The Government’s commitment to devolution under George Osborne was always underpinned by an economic imperative. As Osborne said in his first speech after the 2015 general election:“Closing the decades-old economic gap between north and south was in our manifesto, featured in the speech David Cameron made on the steps of Downing Street last Friday and is one of the main reasons I wanted to return to the Treasury to finish the job . . . We can reverse it – and create a balanced, more healthy economy for working people across our United Kingdom.”

To address the north-south divide he offered cities a deal, handing over powers from the centre to give cities greater control over local transport, housing, skills and healthcare – and the “levers you need to grow your local economy and make sure local people keep the rewards.” He was also clear on what he expected from cities in return: “with these new powers for cities must come new city-wide elected mayors who work with local councils. I will not impose this model on anyone. But nor will I settle for less.”

In setting out the basis upon which future deals would be struck, the Chancellor put the ball firmly in the court of local politicians in England’s big cities. They faced a stark choice as to whether to maintain their resistance to adopting a city-region mayor and risk missing out on the benefits of further devolution, or to resolve to broker agreement locally for new strategic city-region leadership in exchange for powers to boost growth.

The Government’s enthusiasm for city devolution has waned, and its commitment to the economic rationale for city devolution has been downgraded.

Some city regions responded pragmatically and got on with it, including Greater Manchester, Liverpool, and initially Sheffield and the North East. Others hesitated, but when it became clear that the Government’s position wasn’t going to change, they came on board: West Midlands and West of England. And others saw a chance to muscle in on the big city agenda – Tees Valley, and Cambridge and Peterborough. Unfortunately Leeds was unable to build a consensus locally on how to progress with this agenda.

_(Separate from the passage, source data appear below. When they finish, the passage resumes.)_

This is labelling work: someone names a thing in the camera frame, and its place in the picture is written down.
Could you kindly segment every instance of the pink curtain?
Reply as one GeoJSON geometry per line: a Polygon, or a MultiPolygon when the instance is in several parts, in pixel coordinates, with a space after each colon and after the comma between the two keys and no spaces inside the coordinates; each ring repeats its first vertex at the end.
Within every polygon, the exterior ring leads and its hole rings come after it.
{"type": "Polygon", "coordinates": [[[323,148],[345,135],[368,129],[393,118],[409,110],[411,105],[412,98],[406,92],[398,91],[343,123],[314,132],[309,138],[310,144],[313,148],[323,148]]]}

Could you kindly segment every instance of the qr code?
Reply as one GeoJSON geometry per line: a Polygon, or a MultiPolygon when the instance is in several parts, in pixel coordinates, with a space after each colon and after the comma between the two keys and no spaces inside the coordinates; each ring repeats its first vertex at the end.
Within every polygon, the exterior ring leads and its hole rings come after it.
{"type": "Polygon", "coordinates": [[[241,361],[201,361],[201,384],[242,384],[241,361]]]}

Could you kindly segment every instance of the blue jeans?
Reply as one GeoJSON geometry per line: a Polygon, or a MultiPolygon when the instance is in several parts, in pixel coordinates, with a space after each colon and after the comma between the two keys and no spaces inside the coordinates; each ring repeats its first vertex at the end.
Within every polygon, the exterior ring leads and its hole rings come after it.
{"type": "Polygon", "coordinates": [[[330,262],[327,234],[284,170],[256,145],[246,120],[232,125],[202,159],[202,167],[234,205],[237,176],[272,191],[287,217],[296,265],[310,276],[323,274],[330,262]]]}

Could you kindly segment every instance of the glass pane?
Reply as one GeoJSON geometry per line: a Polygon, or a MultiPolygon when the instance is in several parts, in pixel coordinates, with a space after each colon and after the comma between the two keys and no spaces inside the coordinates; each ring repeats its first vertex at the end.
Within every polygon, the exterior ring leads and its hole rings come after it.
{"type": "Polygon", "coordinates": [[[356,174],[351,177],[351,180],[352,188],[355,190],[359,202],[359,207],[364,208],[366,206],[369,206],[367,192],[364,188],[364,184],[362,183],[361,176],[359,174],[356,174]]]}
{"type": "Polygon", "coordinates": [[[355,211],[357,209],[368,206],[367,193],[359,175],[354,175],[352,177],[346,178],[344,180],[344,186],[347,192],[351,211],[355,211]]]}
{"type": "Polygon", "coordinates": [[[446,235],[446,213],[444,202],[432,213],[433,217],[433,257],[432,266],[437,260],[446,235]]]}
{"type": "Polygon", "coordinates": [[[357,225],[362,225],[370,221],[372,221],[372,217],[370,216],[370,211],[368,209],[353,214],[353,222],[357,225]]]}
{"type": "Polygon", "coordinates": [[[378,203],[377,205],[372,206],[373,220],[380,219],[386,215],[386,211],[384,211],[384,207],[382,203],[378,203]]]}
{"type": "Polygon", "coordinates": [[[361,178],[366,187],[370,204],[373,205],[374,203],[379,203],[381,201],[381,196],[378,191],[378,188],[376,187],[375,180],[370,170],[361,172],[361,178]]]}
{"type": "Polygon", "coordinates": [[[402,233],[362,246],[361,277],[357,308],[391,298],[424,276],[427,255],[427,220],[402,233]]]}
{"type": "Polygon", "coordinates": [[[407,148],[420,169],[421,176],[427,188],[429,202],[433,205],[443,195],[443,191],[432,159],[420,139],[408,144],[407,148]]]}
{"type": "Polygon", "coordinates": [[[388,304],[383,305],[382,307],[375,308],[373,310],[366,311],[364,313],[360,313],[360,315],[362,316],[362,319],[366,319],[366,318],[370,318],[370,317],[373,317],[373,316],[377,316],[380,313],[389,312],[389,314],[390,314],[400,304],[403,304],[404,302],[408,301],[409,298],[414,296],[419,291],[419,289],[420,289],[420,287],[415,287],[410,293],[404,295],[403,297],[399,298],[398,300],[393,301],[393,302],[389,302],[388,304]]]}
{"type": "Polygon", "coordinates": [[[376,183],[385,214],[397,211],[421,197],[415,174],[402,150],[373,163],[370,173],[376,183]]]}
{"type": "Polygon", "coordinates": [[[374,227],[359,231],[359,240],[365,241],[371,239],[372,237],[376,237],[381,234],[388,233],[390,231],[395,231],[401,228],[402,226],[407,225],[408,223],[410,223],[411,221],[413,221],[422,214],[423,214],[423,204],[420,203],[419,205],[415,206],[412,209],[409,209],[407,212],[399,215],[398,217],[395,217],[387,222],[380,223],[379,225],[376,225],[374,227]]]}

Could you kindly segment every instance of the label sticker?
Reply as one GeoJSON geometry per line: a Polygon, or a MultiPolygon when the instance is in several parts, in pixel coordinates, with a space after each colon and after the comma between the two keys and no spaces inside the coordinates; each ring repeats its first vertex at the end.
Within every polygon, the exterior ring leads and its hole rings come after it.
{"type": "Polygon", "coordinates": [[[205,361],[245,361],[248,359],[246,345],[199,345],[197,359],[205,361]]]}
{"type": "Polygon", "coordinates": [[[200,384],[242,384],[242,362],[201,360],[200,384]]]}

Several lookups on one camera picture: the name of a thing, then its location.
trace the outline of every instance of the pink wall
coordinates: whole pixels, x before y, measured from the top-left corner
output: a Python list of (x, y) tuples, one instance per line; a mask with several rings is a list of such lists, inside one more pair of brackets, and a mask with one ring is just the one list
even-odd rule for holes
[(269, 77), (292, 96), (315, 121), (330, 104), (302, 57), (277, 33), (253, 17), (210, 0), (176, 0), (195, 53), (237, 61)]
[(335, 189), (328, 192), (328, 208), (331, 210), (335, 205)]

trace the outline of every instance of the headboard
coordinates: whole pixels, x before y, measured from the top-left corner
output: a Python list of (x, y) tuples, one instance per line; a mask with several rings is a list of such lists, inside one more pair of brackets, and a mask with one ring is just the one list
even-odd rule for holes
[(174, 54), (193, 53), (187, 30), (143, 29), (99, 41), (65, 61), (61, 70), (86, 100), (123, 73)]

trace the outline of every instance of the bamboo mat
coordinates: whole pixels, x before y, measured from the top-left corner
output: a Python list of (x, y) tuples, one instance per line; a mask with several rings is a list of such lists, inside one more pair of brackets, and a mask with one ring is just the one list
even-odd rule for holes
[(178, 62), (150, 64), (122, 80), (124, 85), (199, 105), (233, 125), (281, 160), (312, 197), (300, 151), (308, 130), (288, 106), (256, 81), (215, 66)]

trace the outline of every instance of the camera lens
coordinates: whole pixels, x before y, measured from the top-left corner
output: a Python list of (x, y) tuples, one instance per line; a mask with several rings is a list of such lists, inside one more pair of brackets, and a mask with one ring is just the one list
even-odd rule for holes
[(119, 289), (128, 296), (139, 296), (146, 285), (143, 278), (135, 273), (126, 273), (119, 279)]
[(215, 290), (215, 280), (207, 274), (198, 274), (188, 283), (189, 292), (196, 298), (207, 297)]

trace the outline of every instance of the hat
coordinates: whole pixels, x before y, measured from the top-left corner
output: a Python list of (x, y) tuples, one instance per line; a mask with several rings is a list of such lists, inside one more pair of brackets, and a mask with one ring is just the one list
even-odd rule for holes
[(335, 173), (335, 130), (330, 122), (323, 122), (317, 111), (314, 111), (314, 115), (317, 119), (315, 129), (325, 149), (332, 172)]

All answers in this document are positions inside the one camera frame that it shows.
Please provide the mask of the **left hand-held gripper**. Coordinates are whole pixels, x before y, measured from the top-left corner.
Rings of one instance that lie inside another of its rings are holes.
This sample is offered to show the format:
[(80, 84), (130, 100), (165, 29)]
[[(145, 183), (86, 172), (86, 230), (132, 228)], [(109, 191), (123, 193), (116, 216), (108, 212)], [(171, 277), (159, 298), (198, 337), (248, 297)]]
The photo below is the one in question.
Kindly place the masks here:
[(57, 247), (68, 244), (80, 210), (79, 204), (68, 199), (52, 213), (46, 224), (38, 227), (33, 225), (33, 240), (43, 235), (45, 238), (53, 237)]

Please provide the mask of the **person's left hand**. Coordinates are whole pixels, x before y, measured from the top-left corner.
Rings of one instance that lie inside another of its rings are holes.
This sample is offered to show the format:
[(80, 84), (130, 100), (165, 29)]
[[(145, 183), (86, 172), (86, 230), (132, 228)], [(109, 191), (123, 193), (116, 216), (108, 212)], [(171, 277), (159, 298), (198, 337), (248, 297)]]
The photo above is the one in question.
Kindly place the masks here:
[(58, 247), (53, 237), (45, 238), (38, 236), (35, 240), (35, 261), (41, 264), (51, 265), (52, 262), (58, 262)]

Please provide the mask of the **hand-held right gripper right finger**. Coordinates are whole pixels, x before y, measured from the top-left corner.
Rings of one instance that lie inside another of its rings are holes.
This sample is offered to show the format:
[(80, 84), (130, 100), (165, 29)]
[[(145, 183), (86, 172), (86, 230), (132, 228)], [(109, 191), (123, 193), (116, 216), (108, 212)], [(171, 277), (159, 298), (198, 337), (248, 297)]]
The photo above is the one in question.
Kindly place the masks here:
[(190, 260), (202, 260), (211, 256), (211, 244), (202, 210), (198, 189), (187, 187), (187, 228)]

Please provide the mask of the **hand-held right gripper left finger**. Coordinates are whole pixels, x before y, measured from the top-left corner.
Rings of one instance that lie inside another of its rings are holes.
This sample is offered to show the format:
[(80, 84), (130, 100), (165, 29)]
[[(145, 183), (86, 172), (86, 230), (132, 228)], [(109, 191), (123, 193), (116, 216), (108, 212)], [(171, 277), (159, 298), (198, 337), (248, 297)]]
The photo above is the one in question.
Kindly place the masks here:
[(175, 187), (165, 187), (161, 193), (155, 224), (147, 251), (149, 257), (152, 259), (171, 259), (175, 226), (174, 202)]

In the immediate aftermath of the Sheffield situation it is easy to forget that considerable progress has been made in a very short time. We now have six metro-mayors (seven if you include London) that each have considerable power over education, skills, housing and transport in their city regions. Already, these mayors are playing an increasingly important role in Britain’s political landscape, as demonstrated by the recent high-profile campaign led by Andy Burnham and Steve Rotheram (mayors of Greater Manchester and Liverpool respectively) to secure more Government funding for transport in the North.

And while the merits or otherwise of the previous Government’s approach have been vigorously debated, I remain convinced that if it hadn’t been so clear on the terms of the deal then progress would have been far less significant.

However, since the departure of Osborne (and Cameron) from Government following the EU referendum, the Government’s enthusiasm for city devolution has waned, and its commitment to the economic rationale for city devolution has been downgraded. In particular, it has failed to offer the singularity of voice and purpose on this issue from the most senior levels of Government – the Prime Minister and Chancellor – which was ever-present under the Cameron-Osborne administration.

This change in emphasis away from the original economic rationale in part explains the demise of the Sheffield City Region deal and the re-emergence of calls for a ‘One Yorkshire’ approach, which runs the risk of diluting the importance of the Leeds and Sheffield city regions at a time when the very opposite is needed. It also underpins recently announced plans for a revised North East deal which excludes Gateshead and South Tyneside which are core parts of the Newcastle city-region’s economy.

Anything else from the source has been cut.